▶ DATA EXCERPT:
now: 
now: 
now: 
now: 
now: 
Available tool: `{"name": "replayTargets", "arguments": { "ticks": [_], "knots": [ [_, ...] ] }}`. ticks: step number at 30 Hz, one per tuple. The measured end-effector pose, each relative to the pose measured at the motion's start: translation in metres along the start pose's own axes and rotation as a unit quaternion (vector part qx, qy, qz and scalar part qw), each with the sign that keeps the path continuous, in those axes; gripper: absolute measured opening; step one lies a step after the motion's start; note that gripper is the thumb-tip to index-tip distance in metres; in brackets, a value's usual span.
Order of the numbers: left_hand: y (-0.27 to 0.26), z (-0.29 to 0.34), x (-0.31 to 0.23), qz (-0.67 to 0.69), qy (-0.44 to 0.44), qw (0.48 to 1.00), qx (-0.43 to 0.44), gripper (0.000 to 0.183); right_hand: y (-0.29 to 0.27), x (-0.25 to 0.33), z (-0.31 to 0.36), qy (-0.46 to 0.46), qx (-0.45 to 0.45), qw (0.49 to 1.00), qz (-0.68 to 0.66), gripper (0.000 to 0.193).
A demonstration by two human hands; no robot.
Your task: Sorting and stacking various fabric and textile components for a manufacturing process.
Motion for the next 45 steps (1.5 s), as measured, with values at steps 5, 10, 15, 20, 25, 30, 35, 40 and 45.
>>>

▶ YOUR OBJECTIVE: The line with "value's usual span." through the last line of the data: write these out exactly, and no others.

▶ RESPONSE:
Available tool: `{"name": "replayTargets", "arguments": { "ticks": [_], "knots": [ [_, ...] ] }}`. ticks: step number at 30 Hz, one per tuple. The measured end-effector pose, each relative to the pose measured at the motion's start: translation in metres along the start pose's own axes and rotation as a unit quaternion (vector part qx, qy, qz and scalar part qw), each with the sign that keeps the path continuous, in those axes; gripper: absolute measured opening; step one lies a step after the motion's start; note that gripper is the thumb-tip to index-tip distance in metres; in brackets, a value's usual span.
Order of the numbers: left_hand: y (-0.27 to 0.26), z (-0.29 to 0.34), x (-0.31 to 0.23), qz (-0.67 to 0.69), qy (-0.44 to 0.44), qw (0.48 to 1.00), qx (-0.43 to 0.44), gripper (0.000 to 0.183); right_hand: y (-0.29 to 0.27), x (-0.25 to 0.33), z (-0.31 to 0.36), qy (-0.46 to 0.46), qx (-0.45 to 0.45), qw (0.49 to 1.00), qz (-0.68 to 0.66), gripper (0.000 to 0.193).
A demonstration by two human hands; no robot.
Your task: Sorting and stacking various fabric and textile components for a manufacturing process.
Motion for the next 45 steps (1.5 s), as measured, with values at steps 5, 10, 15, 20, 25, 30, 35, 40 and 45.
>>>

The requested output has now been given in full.